Sie sind spät bekannt geworden, mit Mitte 30, in Anke Engelkes Comedyserie „Ladykracher“.
Im Nachhinein bin ich sehr dankbar, dass ich nicht auf einer Ernst-Busch-Schule gelandet bin und danach gleich an die Münchner Kammerspiele gerufen wurde. Da würde man sich doch ständig fragen: Was soll jetzt noch kommen? Für mich war der Weg über die Stadttheater gut.
Sie haben vor Jahren das Angebot für eine Late-Night-Show abgelehnt.
Da hat mein Bauchgefühl gesagt, das ist nicht richtig. Oder mit Oliver Welke sollte ich 2004 die erste Moderation von „Ich bin ein Star, holt mich hier raus!“ machen. Damals kannte ich das Format nicht, schaute mir auf Band die australische Originalversion an und dachte, was habe ich falsch gemacht, dass mir so etwas angeboten wird?
Bastian Pastewka erzählte uns, er würde jedes Jahr 70 Freunde zu Weihnachten beschenken. Sie auch?
Eine Zeit lang. Ich bekomme aber im Laufe des Jahres immer mal wieder selbst gebrannte DVDs von ihm zugeschickt, von denen er annimmt, dass ich sie verpasst habe und gern gesehen hätte.
Was war die letzte?
Der großartige Krimimehrteiler „Messias“, der im Spätprogramm des ZDF lief. Es ist praktisch, so jemanden wie Bastian als fleischgewordene Festplatte im Rücken zu haben.
Sie schauen Krimis?
Gerne. Aber nicht die aus der Primetime. „Tatort“ ist mir zu austauschbar. Sonst sehe ich fast nur DVDs, im Moment die achte Staffel von „24“.
Sie sitzen also am 1. Januar nicht vor dem Fernseher, wenn Ihre „Traumschiff“-Folge kommt?
Nein, dann bin ich im Urlaub.

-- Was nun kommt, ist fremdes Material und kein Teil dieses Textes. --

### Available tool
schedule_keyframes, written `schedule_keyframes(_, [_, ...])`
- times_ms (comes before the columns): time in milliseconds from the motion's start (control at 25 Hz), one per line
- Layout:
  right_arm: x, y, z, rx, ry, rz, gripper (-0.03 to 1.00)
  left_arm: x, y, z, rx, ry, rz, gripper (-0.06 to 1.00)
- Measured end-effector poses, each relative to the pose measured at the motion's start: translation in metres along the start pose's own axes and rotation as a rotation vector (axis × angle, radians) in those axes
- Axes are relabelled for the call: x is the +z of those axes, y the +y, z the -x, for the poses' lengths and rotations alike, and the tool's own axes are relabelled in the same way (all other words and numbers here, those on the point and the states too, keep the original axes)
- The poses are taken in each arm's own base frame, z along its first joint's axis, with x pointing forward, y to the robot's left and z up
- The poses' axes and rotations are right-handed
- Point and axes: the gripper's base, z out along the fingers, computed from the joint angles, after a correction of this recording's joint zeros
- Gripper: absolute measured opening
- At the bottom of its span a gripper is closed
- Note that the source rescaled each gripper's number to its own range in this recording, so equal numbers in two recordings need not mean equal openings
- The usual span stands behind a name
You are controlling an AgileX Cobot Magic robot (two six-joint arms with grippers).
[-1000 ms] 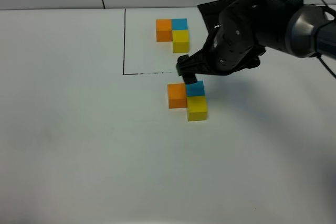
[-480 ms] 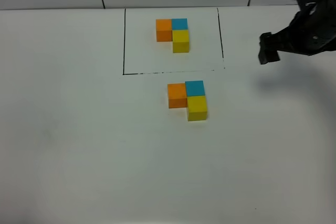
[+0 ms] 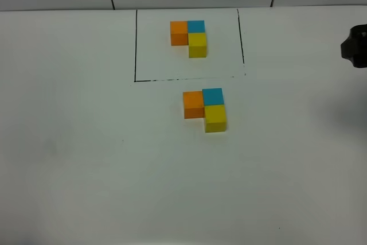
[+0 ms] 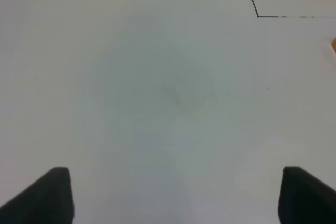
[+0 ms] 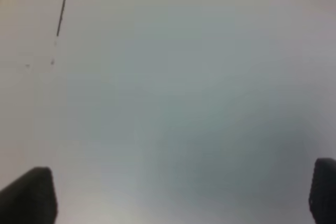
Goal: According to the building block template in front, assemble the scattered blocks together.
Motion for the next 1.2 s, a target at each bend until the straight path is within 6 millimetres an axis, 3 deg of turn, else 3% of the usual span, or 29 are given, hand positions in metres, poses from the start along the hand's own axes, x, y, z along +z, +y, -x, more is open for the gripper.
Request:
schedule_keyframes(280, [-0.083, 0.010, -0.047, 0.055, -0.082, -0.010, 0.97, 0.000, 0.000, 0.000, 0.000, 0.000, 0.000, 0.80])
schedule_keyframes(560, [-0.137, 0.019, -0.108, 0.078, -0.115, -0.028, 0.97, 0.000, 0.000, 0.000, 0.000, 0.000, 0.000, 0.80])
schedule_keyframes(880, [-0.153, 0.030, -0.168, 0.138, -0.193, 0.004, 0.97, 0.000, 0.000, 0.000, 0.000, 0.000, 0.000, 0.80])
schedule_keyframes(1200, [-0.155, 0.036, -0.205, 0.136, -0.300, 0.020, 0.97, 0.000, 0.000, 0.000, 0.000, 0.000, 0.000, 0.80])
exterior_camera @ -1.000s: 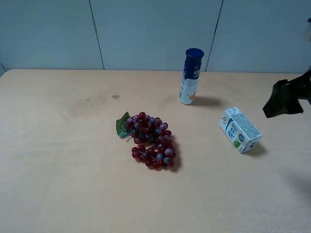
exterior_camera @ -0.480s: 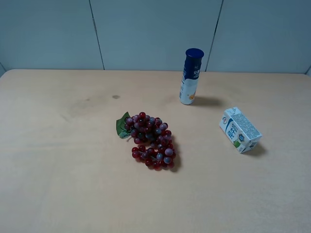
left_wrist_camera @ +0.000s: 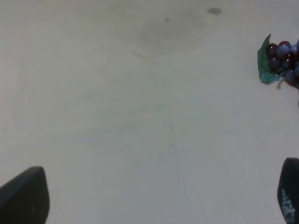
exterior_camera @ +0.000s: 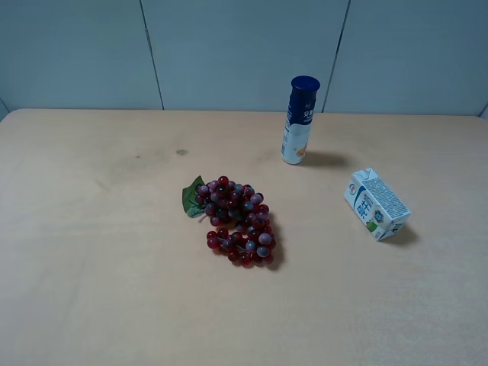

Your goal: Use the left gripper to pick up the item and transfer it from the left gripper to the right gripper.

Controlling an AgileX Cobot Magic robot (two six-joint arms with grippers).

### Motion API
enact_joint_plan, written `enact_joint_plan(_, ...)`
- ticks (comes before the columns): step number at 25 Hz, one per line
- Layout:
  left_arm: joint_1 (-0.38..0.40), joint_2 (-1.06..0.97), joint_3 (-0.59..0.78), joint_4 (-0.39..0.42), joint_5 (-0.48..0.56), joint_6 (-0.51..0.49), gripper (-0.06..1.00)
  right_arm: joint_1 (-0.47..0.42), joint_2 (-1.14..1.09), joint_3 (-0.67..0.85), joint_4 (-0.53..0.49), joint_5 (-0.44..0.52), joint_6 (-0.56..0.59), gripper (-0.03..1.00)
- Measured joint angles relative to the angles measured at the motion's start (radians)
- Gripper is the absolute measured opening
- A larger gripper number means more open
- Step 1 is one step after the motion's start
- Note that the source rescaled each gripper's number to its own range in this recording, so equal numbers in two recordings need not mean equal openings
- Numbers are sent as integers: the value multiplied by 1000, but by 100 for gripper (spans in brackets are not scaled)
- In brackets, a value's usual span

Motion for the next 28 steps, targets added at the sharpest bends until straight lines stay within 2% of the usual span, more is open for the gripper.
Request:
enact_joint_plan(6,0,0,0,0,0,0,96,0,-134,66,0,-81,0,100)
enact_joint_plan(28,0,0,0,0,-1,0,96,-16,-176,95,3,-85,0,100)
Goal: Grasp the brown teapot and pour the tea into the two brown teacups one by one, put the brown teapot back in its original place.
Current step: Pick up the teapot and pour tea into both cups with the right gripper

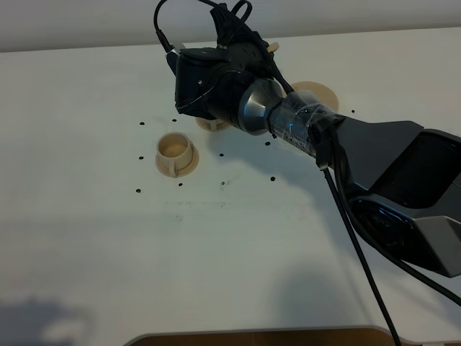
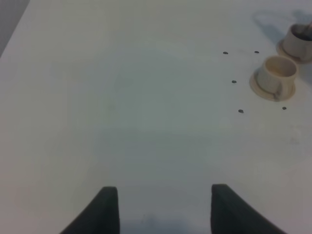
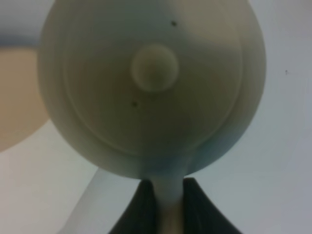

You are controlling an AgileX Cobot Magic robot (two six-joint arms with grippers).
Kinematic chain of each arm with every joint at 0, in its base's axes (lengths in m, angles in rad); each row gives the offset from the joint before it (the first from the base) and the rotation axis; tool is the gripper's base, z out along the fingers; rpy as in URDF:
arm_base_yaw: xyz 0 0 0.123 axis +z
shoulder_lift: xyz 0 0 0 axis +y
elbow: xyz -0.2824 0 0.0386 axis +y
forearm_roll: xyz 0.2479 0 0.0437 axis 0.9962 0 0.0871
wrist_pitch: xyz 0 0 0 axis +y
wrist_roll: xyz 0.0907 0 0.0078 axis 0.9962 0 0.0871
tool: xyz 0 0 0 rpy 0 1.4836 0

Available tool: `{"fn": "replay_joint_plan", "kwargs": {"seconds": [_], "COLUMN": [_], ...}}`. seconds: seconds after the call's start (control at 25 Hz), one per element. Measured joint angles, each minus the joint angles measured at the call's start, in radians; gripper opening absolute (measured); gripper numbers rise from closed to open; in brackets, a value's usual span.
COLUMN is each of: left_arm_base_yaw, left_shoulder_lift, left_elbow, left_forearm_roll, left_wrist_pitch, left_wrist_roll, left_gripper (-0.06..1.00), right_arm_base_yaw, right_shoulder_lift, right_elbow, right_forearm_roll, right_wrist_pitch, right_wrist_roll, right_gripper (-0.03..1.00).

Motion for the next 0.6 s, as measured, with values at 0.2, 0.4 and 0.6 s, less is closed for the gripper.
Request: {"fn": "replay_joint_plan", "kwargs": {"seconds": [0.2,0.4,0.6], "left_arm_base_yaw": [0.000,0.000,0.000], "left_shoulder_lift": [0.000,0.000,0.000], "left_elbow": [0.000,0.000,0.000], "left_forearm_roll": [0.000,0.000,0.000], "left_wrist_pitch": [0.000,0.000,0.000], "left_wrist_roll": [0.000,0.000,0.000], "left_gripper": [0.46,0.46,0.46], "right_arm_base_yaw": [0.000,0.000,0.000], "right_shoulder_lift": [0.000,0.000,0.000], "right_elbow": [0.000,0.000,0.000], "right_forearm_roll": [0.026,0.107,0.122], "right_wrist_pitch": [0.000,0.010,0.023], "right_wrist_roll": [0.002,0.013,0.096], "right_gripper": [0.11,0.11,0.11]}}
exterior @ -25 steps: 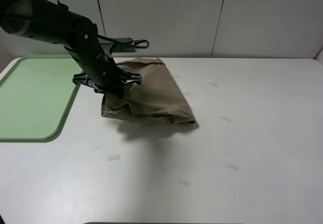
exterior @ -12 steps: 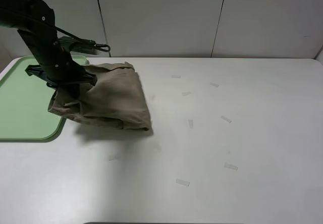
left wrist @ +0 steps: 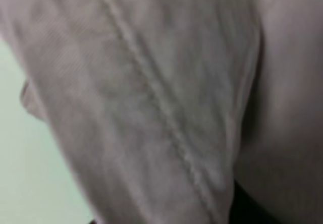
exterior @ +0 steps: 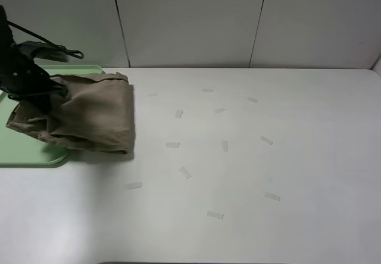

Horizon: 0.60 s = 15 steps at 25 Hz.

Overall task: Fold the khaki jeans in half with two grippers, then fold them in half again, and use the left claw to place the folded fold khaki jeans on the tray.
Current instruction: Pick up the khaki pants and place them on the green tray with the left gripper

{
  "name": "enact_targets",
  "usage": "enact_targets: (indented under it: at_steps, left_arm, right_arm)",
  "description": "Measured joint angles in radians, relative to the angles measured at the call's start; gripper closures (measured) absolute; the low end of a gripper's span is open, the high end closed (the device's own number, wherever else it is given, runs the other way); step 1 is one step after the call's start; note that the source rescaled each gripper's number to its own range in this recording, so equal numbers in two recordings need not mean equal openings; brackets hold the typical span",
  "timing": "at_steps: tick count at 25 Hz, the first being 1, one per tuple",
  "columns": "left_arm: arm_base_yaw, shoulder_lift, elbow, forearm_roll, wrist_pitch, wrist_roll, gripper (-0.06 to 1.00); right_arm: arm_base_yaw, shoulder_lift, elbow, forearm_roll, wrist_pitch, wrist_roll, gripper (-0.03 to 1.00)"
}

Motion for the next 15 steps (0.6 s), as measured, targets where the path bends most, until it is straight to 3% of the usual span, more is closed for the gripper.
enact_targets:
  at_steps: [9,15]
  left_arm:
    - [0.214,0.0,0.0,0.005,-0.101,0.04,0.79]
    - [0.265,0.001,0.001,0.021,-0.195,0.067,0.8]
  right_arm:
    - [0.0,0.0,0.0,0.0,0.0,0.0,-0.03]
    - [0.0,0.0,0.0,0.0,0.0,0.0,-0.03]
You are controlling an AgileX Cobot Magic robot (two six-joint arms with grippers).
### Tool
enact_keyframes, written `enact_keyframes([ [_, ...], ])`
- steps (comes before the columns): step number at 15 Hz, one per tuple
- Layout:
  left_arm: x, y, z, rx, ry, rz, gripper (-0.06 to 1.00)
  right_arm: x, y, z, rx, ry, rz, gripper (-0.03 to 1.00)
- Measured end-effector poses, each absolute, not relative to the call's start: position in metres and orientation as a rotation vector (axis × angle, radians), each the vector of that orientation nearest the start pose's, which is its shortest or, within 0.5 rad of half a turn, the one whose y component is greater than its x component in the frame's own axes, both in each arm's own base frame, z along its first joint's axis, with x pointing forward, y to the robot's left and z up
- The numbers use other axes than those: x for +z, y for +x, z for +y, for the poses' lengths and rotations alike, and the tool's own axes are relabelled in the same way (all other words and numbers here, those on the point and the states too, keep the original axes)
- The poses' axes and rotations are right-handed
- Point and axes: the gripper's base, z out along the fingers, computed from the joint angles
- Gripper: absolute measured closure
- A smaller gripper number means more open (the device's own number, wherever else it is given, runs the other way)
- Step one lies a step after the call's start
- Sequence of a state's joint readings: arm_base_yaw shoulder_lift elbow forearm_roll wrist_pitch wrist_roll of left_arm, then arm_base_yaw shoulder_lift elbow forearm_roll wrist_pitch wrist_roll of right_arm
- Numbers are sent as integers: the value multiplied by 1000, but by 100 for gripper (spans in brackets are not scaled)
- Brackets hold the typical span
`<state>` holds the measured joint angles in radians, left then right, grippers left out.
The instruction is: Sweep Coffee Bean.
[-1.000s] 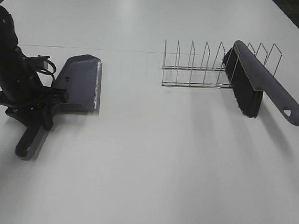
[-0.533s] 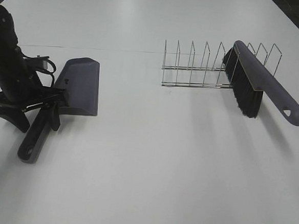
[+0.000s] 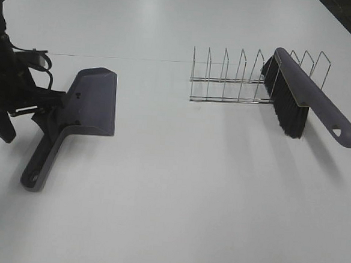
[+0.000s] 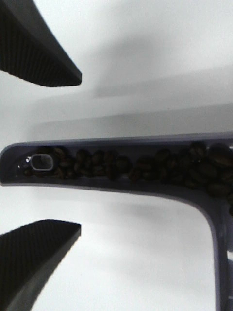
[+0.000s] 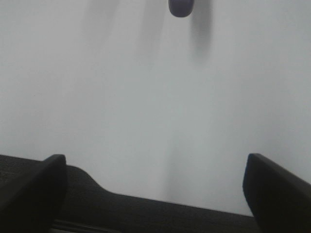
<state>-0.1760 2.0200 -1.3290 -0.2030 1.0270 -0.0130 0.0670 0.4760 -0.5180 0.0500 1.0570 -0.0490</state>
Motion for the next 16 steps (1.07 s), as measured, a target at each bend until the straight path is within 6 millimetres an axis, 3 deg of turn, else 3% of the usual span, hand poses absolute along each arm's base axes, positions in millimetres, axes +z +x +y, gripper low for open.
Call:
enact_keyframes([
  [5, 187, 355, -47, -29, 61, 3180, 23, 268, 46, 8, 61, -204, 2347, 12],
  [6, 205, 350, -34, 44, 32, 3156, 23, 268, 39, 9, 58, -244, 2315, 12],
  [11, 242, 337, -26, 76, 25, 3061, 23, 261, 22, 9, 64, -255, 2295, 13],
  [13, 250, 323, -25, 75, 22, 3053, 23, 262, 15, 8, 61, -251, 2244, 14],
  [16, 254, 285, -21, 71, 21, 3066, 23, 263, 3, 7, 61, -238, 2166, 15],
])
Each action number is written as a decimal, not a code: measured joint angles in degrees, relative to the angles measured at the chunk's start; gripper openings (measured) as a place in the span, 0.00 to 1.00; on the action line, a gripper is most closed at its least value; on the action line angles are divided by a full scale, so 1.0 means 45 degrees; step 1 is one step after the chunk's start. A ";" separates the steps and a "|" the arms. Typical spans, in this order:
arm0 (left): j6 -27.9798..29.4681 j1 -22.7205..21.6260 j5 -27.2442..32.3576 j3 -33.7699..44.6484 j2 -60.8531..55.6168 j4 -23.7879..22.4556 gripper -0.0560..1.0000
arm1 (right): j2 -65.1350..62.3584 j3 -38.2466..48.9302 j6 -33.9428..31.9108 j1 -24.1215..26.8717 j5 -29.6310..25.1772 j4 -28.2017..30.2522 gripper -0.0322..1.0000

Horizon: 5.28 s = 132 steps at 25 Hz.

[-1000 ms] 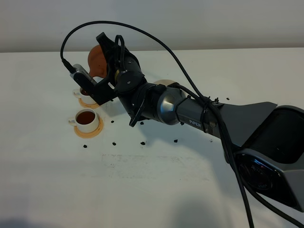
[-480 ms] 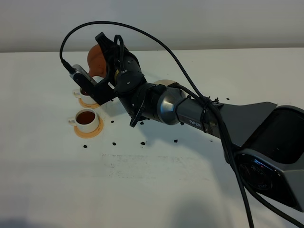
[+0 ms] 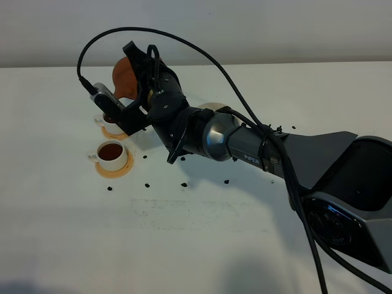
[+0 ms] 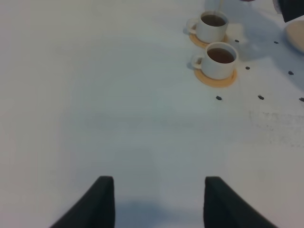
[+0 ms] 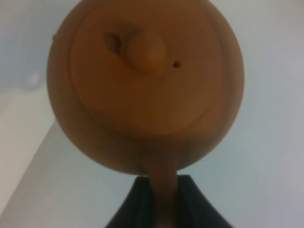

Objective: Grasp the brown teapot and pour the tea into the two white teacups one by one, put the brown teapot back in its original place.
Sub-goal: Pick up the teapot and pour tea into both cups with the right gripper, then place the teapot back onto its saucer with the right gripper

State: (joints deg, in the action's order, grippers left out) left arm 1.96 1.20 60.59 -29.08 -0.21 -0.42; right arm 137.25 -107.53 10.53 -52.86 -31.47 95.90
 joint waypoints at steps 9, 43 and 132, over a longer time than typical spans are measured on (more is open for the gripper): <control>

Direkt nach Weihnachten ziehe ich den Stecker, lasse das Handy hier, und dann fahren meine Freundin und ich mit Rucksack nach Asien. Nur nicht nach Thailand oder Vietnam, das ist mir zu ausgelutscht.
Fühlen Sie sich mit 44 Jahren nicht zu alt für einen Rucksackurlaub?
Ich weiß nicht, welche Klischees Sie im Kopf haben. Wir werden nicht acht Wochen lang über staubige Straßen laufen, einige Tage gönnen wir uns auch mal ein Luxusresort. Aber Land und Leute lernen wir nur kennen, wenn wir mit dem Rucksack reisen. Und so lange mein Körper das mitmacht, werde ich das auch tun.